Wildlife officials have been keeping tabs on the Gunnison sage-grouse for a while, but the issue heated up anew in January when the FWS named it as a candidate for endangered status. At the same time, the agency suggested labeling almost 350,000 acres across Dolores, San Miguel and San Juan (Utah) counties as "critical habitat," though only portions of it are occupied by grouse. Most of the 148,000 acres inside Dolores County are privately owned.

By latest estimates about 4,600 Gunnison sage-grouse remain in the wild. Since 2000, they've been considered a separate species from the more prolific Greater sage-grouse of northern Colorado and other Western states.
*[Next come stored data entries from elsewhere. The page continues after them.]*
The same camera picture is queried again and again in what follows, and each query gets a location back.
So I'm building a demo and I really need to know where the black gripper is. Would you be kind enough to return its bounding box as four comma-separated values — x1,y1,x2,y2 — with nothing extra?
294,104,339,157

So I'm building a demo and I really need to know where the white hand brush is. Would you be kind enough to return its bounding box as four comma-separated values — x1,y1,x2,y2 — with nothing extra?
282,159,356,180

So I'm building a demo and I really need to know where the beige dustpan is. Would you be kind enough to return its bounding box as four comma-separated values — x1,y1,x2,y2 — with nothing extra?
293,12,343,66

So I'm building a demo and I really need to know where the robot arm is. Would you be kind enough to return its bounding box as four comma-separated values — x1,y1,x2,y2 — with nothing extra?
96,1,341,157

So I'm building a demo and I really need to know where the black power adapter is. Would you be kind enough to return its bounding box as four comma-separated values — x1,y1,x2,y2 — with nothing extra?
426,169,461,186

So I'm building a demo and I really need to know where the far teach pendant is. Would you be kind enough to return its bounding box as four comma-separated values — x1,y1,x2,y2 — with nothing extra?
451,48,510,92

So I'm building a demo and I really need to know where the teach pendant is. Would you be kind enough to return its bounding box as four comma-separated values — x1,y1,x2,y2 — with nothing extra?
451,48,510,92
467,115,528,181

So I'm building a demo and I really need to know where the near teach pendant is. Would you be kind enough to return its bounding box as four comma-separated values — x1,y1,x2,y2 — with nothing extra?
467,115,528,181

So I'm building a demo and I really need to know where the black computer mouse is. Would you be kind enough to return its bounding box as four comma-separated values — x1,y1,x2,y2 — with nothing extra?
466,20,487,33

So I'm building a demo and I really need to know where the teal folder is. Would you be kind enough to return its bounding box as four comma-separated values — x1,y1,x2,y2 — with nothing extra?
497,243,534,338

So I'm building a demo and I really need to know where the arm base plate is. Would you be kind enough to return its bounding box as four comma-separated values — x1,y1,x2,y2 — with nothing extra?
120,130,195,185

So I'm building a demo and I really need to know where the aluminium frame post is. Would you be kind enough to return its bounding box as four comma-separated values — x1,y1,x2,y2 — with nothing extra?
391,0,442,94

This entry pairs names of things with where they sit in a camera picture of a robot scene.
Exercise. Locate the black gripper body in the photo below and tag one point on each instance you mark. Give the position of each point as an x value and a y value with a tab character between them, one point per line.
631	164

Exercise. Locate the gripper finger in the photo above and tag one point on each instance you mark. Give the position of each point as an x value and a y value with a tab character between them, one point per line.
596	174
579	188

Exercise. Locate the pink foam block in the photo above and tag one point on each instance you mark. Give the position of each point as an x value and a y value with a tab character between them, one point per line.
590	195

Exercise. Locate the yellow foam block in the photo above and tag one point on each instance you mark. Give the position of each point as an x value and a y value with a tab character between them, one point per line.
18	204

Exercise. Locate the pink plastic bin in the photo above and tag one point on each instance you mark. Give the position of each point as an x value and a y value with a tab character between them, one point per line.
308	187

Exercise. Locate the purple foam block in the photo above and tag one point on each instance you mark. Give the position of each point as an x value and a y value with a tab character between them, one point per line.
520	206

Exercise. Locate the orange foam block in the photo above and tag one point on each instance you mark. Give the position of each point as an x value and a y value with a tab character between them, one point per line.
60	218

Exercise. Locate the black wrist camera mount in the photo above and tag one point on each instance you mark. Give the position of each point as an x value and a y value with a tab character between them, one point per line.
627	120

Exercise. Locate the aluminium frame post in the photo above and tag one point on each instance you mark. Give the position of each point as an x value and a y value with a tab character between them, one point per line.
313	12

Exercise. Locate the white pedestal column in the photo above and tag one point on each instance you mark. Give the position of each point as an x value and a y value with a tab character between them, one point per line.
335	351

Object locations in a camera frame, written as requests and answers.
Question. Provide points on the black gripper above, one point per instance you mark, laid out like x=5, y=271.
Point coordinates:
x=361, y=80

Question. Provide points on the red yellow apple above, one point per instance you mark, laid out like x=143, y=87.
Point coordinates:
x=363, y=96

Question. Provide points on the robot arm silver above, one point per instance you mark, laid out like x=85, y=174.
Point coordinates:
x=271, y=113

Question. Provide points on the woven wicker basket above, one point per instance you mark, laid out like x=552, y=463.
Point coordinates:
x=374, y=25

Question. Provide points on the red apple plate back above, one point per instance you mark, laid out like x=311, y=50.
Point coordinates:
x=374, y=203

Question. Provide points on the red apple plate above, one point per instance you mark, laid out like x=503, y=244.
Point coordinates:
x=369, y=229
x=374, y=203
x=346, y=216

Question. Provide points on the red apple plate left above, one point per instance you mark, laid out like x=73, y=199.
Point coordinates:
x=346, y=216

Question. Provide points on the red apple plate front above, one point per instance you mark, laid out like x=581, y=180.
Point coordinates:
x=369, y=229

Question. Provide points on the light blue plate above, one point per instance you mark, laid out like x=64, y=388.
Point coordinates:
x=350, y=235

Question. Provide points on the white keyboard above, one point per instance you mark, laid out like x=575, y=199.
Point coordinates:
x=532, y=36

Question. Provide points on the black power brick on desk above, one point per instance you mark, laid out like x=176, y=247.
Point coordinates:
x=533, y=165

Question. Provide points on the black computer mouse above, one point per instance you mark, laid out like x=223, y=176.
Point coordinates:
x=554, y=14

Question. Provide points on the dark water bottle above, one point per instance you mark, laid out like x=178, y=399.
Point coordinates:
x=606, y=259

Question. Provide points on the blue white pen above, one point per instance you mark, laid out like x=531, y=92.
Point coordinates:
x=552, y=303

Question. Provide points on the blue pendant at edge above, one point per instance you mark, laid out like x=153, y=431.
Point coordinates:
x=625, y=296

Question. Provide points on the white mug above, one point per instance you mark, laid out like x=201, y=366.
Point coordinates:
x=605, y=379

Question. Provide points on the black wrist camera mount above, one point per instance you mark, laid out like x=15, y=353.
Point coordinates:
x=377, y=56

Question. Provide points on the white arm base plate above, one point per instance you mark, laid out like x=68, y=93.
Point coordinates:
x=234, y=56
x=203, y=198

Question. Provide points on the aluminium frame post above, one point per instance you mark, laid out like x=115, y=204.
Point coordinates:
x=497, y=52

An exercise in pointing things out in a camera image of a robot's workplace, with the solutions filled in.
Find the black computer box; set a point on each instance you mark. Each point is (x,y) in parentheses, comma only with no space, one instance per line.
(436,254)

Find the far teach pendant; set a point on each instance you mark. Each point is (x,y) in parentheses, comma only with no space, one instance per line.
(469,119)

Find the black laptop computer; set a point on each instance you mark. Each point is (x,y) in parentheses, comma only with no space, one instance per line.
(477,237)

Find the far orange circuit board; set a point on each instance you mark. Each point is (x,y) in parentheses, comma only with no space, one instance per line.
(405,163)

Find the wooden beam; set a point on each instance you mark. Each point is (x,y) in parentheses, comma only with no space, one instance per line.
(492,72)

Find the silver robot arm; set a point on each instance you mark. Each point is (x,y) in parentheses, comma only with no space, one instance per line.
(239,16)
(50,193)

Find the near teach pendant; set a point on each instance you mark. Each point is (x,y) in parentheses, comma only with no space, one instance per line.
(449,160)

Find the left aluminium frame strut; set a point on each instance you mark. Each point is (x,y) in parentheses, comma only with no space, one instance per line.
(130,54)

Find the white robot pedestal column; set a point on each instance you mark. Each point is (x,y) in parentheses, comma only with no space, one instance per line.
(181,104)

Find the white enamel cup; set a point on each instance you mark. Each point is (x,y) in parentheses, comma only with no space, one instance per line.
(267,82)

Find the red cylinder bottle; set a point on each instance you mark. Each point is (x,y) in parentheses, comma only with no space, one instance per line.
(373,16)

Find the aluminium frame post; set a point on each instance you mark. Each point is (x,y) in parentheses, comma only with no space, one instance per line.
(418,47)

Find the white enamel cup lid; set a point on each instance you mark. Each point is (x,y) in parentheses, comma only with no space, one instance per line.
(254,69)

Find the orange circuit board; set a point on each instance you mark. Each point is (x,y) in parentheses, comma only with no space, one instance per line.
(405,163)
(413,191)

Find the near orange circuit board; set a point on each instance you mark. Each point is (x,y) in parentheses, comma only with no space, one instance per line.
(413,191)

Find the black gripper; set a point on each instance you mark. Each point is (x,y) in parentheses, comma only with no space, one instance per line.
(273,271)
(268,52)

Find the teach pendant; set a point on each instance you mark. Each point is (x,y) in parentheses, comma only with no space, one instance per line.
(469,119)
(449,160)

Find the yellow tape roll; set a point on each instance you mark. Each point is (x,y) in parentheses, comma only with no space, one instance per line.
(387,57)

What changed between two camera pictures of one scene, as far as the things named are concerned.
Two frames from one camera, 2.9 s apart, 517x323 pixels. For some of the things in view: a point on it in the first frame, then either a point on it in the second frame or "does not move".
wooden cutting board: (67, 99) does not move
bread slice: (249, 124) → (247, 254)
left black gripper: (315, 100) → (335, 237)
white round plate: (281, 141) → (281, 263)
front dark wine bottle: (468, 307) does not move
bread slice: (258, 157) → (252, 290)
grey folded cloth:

Almost 90 percent of survivors live in the Gunnison Basin, but six smaller "satellite" groups are hanging on by a thread.

Portions of Montrose, Mesa, Delta, Ouray, Chaffee, Hinsdale and Saguache counties are also affected.

The Monticello-Dove Creek grouping - across all 350,000 acres of critical habitat - is thought to have 150 birds.

The people of Dolores County feel unjustly blamed for the sage-grouse's troubles. They reject the FWS rationale about habitat fragmentation, saying human population and road density in the county have stayed fairly constant for the last 50 years. And the projected future growth rate is negligible.

"We need to hammer home (that) these birds are threatened by drought and predation, not mankind," Kibel said.

Farmers and ranchers are fearful that an endangered listing would dictate what they could do with their land, if it overlaps with the critical habitat.

Widlife officials have tried to quell the outrage, saying agriculture is compatible with the presence of sage-grouse, but the locals aren't convinced.

"If this goes forward we won't be able to use our land without permits," said commissioner Doug Stowe. "That's not right. If you can't use your land, it has no value."

The commissioners also are worried about curtailed oil and gas development, which made up 60 percent of the county's tax revenue in 2012.

Existing wells on critical habitat would be allowed to continue under a "take permit", but new lease proposals would be subject to stricter criteria. Projects that "jeopardize habitat or disrupt breeding cycles would have to pass another layer of analysis", said FWS assistant supervisor Patty Gelatt, and could be rejected if the impact is too large.

Other sources of mineral wealth are also at stake.

A Denver subsidiary of Red Metal Limited, an Australian company, is looking to mine potash (potassium salts used in fertilizer) in the Paradox Basin, including western Dolores County. But Kibel said the company was "cautious" about proceeding with its plans if the endangered listing is approved.

With an unemployment rate of 20 percent, the county is balking at any thought of turning away jobs.

Ultimately, locals are hoping to convince officials that grouse have been decimated by drought and uncurbed predator numbers - coyotes, eagles, hawks, ravens - and not by habitat fragmentation. The endangered species listing would not stop those threats, they say, only intrude on individual lives and inhibit economic development.

Their protests have found sympathy with Colorado politicians.

U.S. Sen. Michael Bennet is requesting that the FWS "conduct more formal meetings with the local communities" and supports a 60-day comment period extension.

"Going forward, Senator Bennet is committed to facilitating a dialogue between all stakeholders with the goal of achieving a consensus-based path forward for (this) species," spokeswoman Kristin Lynch wrote in an email.

U.S. Rep Scott Tipton, R-Cortez, prefers that state-level grouse recovery measures be allowed to continue. He also said "it is critical for the (FWS) to conduct a thorough economic impact analysis as required under the Endangered Species Act and not just check the box with respect to this obligation."

A decision on the listing is slated for September.